• **Work request**
In the entries that follow, find the line containing "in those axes"; from there, copy every line exactly through the line containing "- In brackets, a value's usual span".

Start of Records shown

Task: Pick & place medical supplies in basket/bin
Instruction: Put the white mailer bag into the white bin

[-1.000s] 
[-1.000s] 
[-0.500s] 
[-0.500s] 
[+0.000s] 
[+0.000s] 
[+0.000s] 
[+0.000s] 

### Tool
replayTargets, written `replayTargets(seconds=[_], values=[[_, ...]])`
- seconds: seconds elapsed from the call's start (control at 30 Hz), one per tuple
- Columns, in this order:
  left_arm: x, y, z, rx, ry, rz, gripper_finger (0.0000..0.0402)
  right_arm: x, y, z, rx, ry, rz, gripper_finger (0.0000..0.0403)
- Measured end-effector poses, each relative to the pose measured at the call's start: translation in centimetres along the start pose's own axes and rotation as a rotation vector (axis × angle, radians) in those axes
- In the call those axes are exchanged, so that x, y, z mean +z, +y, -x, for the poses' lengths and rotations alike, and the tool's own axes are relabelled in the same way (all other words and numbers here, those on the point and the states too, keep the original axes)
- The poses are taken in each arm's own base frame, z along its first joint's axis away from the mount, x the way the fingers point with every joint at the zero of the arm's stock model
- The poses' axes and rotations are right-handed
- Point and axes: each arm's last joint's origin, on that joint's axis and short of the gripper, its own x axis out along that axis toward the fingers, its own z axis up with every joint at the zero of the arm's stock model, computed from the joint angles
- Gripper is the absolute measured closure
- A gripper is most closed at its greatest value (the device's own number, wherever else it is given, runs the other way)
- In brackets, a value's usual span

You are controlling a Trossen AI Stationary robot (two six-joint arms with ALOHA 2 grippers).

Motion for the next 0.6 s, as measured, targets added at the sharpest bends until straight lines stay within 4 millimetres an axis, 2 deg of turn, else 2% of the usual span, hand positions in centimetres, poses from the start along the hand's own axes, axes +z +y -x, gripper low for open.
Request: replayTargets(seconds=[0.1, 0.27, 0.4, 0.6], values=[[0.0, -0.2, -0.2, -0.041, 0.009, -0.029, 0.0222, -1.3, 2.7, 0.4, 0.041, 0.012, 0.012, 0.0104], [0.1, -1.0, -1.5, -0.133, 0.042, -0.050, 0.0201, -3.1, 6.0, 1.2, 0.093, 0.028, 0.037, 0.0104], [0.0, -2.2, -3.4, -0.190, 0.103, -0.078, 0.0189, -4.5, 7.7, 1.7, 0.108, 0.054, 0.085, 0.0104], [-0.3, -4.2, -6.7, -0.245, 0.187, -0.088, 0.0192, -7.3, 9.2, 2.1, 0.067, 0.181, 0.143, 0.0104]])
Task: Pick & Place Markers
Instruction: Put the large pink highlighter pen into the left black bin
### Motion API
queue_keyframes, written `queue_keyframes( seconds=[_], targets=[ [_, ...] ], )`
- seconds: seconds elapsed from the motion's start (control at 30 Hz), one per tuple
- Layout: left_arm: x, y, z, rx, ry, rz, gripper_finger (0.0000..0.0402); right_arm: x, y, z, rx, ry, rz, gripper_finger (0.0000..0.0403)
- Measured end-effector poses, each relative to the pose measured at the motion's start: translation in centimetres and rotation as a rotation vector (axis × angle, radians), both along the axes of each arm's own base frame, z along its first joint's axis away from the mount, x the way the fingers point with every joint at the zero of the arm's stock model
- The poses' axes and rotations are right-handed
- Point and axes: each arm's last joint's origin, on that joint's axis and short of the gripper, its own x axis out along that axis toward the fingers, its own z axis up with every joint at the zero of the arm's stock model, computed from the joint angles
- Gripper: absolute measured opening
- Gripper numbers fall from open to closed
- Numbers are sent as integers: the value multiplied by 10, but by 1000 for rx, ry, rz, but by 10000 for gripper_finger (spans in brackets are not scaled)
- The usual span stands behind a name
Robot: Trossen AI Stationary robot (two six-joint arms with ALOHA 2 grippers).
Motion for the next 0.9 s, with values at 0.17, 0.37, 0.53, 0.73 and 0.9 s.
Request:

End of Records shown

• **Response below**
- Measured end-effector poses, each relative to the pose measured at the call's start: translation in centimetres along the start pose's own axes and rotation as a rotation vector (axis × angle, radians) in those axes
- In the call those axes are exchanged, so that x, y, z mean +z, +y, -x, for the poses' lengths and rotations alike, and the tool's own axes are relabelled in the same way (all other words and numbers here, those on the point and the states too, keep the original axes)
- The poses are taken in each arm's own base frame, z along its first joint's axis away from the mount, x the way the fingers point with every joint at the zero of the arm's stock model
- The poses' axes and rotations are right-handed
- Point and axes: each arm's last joint's origin, on that joint's axis and short of the gripper, its own x axis out along that axis toward the fingers, its own z axis up with every joint at the zero of the arm's stock model, computed from the joint angles
- Gripper is the absolute measured closure
- A gripper is most closed at its greatest value (the device's own number, wherever else it is given, runs the other way)
- In brackets, a value's usual span

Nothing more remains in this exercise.